Perception (2017) by The Deep End Games is above all else a psychological horror game about connection. And the game itself begins with one woman’s search for connection. Cassie, the protagonist, is a blind woman who has been drawn to a house by dreams about the house, a rope, a ticket, and apple, and an axe. Using only echolocation Cassie must solve the puzzles that the house holds in order to discover secrets about her own past and to figure out what her connection to it is.
Over the course of four chapters of gameplay Perception tells the stories (told by writer Amanda Gardner who talked to us about the game on a past podcast) of the past residents of the house from four different time periods who are connected to and influenced by The Presence (a spirit that belongs to/is the house). In this way, the game’s depiction of connection is also tied to the idea of memory–ancestral memory, historical memory, traumatic memory–and it is not just the house itself (and the ghosts who live there) that represents such memory but Cassie, too, seems to embody all of this as well in the ways she is connected to (and searches through, as she works her way through the many rooms and hallways) the house’s various pasts.

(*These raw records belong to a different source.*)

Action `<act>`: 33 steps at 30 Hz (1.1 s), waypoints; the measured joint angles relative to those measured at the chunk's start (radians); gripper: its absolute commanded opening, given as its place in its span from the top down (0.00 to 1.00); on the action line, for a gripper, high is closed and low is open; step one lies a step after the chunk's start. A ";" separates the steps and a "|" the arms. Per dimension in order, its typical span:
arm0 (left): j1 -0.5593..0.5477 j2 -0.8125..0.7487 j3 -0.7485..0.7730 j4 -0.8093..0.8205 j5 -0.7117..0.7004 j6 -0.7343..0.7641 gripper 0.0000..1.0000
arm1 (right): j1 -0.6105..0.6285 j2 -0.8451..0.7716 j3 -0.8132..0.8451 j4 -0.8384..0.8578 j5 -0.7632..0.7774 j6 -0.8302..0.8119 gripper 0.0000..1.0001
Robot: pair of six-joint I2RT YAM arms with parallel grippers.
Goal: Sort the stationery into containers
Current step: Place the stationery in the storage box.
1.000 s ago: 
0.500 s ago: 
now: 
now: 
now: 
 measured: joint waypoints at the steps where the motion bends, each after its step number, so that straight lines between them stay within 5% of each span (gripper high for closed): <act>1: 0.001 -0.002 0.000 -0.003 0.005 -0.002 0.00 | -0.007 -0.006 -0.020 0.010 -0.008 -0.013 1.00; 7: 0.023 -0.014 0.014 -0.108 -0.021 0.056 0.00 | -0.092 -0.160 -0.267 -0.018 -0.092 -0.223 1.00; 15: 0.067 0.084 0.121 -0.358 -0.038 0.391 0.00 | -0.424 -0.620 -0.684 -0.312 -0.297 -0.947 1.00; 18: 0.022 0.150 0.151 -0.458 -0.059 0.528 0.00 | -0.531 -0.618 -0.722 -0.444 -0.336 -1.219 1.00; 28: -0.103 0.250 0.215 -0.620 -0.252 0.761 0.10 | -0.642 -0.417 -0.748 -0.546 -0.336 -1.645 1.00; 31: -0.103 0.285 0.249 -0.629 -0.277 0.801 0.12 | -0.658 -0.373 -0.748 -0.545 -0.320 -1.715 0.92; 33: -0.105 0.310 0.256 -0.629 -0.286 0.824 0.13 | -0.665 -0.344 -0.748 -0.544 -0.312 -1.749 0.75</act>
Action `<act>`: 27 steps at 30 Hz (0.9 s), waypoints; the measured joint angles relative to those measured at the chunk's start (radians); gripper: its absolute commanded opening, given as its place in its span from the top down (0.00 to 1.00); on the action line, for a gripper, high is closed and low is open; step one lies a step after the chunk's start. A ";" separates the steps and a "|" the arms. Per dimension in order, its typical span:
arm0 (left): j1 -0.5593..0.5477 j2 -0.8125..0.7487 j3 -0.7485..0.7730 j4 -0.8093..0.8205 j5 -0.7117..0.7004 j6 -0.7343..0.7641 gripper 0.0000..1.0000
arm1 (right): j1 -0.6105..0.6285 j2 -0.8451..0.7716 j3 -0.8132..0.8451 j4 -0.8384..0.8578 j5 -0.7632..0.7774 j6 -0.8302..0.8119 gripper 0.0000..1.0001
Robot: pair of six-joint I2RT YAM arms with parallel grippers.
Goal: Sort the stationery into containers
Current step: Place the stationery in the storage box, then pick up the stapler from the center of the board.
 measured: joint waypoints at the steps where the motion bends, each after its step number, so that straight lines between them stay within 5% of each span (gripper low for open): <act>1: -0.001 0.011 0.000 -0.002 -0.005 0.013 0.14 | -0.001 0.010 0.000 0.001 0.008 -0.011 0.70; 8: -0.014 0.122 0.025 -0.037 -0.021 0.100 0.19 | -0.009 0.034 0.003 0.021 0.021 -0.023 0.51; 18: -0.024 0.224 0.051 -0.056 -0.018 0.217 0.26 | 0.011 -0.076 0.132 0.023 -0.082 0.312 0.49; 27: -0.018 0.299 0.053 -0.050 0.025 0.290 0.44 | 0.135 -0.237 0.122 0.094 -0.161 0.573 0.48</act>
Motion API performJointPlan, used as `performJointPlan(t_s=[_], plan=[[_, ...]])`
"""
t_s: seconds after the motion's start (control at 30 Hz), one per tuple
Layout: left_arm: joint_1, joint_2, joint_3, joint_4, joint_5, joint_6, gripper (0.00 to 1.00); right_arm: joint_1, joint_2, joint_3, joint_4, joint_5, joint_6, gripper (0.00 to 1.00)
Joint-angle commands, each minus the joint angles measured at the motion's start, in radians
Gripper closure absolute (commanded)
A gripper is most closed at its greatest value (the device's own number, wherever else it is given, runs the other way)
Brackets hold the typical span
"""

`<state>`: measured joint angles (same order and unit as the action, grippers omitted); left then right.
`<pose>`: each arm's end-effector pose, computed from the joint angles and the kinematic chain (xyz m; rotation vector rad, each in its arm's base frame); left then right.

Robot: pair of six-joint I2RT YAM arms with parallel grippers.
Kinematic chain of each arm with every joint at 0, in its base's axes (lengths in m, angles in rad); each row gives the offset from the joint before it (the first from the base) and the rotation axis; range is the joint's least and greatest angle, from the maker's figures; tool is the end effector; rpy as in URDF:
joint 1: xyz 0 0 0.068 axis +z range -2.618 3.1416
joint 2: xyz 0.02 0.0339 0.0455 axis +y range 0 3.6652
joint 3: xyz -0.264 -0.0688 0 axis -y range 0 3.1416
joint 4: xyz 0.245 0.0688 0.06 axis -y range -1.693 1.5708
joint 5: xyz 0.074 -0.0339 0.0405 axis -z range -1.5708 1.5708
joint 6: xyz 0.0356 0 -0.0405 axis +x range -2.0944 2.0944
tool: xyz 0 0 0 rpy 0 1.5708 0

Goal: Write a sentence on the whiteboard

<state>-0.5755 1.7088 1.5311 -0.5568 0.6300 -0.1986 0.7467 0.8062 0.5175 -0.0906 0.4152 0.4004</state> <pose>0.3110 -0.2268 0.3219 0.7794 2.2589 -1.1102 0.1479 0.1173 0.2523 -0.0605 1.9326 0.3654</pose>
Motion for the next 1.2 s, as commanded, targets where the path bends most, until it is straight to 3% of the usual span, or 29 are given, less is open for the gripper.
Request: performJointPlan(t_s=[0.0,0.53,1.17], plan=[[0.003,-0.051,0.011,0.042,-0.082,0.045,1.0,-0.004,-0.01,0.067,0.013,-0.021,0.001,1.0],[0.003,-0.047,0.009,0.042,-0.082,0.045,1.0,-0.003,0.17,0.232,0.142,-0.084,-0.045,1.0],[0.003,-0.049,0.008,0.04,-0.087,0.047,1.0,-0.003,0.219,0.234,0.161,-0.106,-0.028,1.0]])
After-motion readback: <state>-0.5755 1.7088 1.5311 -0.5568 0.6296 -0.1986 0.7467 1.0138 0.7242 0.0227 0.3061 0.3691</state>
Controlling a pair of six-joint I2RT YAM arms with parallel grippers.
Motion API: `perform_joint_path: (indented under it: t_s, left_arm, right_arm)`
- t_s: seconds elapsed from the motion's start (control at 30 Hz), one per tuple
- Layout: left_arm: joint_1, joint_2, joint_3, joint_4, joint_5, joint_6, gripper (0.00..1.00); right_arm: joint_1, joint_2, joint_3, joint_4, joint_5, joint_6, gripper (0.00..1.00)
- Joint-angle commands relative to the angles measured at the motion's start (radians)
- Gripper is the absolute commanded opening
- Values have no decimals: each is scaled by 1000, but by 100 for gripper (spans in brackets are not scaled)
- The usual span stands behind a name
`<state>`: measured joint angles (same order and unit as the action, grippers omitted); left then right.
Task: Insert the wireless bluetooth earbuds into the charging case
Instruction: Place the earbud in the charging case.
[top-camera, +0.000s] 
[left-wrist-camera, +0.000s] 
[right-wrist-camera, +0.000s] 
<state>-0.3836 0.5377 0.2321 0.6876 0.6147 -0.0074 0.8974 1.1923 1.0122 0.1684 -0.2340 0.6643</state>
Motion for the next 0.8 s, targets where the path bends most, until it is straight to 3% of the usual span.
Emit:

The house itself–a sprawling, abandoned (or is it?) mansion in Gloucester, Massachusetts–is a familiar enough setting for a game entrenched in the horror genre, as are the game’s narrative explorations of the themes of motherhood, gendered labor, and domesticity. As such, Perception brings to mind conversations we’ve had here before about other games.
Its interrogation of madness and motherhood through the ghostly memory of Felicia Briar, and the fact that Cassie must walk through the house to find Felicia’s story, is reminiscent of Among the Sleep both in story and structure. However, while Among the Sleep renders this intersection of madness and motherhood as one that is monstrous—while Among the Sleep vilifies its monstrous mother—Perception seems to take a more nuanced, humanizing, empathetic approach in its examination of mothering, an approach that seems to reject the idea of mother-blaming and shaming.
Through the spiritual remnants of the mansion’s other inhabitants we see clearly how the patriarchy affects the notion of what it is to behave appropriately for those coded as male and female alike and we witness what they must endure for their recalcitrance. Through the stories of Betty and Gene, Dr. Bosch, and Susannah Mortin (who is based upon an actual ancestor of developer Bill Gardner) we see sadly beautiful traces of actual history, games like those in the Bioshock series (unsurprisingly since Bill is a veteran of the series) and literature like Kate Chopin’s The Awakening, Thomas Hardy’s Tess of D’Ubervilles, and Arthur Miller’s The Crucible.
This seems to be because of the roles the house and The Presence both play (and the ways these roles are often intertwined, blurred, and linked) in leading people to madness. And because The Presence is the game’s antagonist, the ghosts are not; they are not depicted as malevolent, vengeful spirits but as beings who want to tell their stories, to have someone witness their memories and understand their experiences so that they can find their paths to peace. In this way, The Presence’s antagonism is constructed as a silencing force, one that seeks to silence these stories by working to find and kill Cassie (and thus prevent her from learning what happened to the house’s former inhabitants). This silencing also seems to be connected to the fact that The Presence appears if Cassie makes too much noise walking through the house and echolocating to search her surroundings.
The Presence is aggravated by more than the racket caused by the inhabitants (spiritual and corporeal) of the manor, it is angered by their refusal to conform as well. The Presence is the spiritual manifestation of The Patriarchy and Perception shows us what happens to those who do not assume the mantle of the cult of domesticity. This includes women who find themselves on the wrong side of what it is to be considered feminine and men who find themselves going against stereotypically masculine roles. Women must be nurturers, men must not. Exploring the narratives of the past inhabitants of the mansion (and by extension their gender roles) not only leads to moments of terrifying anticipation and deep sadness, but also to moments of clarity and introspection leaving us to we consider what the cult of domesticity means for men and women alike. It is in those moments that we realize the The Presence and, by extension, The Patriarchy are dangerous to all humans regardless of gender or sex. When humans in general are forced to adhere to a strict set of antiquated rules and mores it will always be to someone’s detriment. So the name The Presence itself is telling–because it, ultimately, like The Patriarchy itself, is and always has been both violently dangerous and ever present.